§ **Assignment**: Find how many lines in the data below mention "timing". Give the number only.

◆ ◆ ◆ ◆

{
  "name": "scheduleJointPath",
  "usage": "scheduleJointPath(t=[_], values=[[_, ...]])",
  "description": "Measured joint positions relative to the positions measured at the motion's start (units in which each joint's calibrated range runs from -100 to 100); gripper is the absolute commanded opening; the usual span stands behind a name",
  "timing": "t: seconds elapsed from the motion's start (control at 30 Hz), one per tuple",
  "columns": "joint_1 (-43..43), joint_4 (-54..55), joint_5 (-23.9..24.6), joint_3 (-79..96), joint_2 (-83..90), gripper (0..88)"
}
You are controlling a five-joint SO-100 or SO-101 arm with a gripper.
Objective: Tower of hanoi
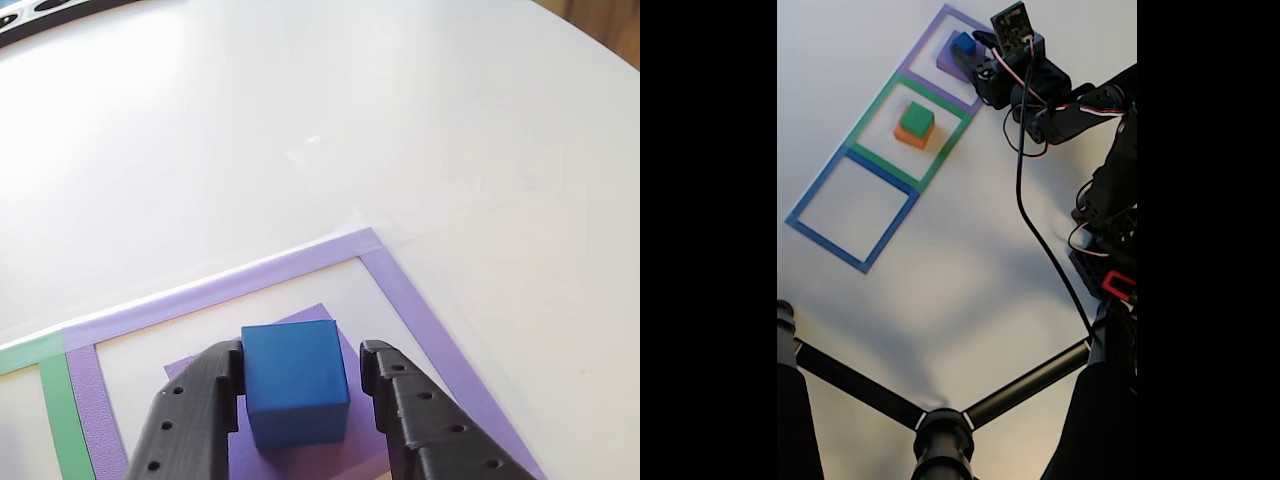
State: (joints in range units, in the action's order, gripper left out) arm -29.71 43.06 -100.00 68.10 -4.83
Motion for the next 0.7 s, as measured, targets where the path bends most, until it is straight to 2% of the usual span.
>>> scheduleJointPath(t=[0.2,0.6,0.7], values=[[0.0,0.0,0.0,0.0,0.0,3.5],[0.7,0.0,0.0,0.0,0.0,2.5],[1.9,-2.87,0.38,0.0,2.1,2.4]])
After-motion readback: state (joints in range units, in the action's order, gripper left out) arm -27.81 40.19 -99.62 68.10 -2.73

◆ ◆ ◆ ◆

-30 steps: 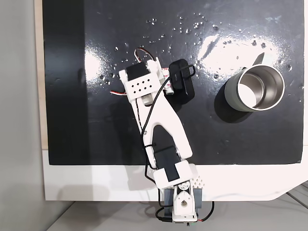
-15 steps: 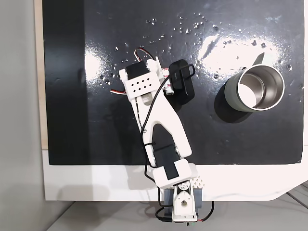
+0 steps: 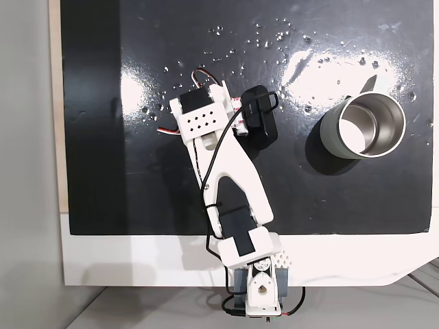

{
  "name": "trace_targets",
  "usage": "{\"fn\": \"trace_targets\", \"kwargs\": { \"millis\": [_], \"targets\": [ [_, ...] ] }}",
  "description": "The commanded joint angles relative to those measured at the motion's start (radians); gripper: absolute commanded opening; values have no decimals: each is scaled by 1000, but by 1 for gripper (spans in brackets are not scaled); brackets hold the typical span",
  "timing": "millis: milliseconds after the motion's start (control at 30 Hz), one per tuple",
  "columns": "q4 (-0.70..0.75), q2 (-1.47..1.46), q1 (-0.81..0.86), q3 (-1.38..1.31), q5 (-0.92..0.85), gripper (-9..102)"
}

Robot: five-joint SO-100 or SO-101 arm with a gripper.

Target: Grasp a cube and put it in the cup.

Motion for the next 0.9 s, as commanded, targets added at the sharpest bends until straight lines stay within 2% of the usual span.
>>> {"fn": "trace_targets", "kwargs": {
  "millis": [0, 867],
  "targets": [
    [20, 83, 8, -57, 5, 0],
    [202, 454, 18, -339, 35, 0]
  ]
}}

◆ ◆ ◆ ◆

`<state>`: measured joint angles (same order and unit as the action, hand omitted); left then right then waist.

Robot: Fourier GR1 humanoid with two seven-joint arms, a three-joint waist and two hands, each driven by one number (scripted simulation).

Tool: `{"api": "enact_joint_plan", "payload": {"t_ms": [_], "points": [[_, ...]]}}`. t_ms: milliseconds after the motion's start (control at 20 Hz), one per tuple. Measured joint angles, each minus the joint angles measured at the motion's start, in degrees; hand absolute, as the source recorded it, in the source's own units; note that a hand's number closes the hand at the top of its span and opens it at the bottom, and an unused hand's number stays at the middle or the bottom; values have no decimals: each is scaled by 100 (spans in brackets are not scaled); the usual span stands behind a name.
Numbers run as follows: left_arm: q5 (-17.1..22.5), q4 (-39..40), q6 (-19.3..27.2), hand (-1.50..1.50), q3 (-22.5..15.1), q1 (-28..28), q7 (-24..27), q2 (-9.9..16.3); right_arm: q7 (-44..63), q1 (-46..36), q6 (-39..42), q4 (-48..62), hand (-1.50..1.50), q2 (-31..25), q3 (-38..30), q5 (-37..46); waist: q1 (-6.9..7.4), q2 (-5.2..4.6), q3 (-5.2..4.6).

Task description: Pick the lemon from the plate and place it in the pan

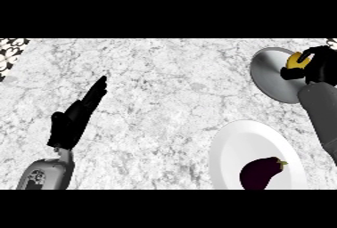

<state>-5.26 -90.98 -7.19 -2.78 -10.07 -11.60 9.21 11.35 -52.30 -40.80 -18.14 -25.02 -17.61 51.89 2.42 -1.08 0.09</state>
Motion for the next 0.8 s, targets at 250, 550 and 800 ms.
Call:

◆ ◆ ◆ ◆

§ **Completed task**: 2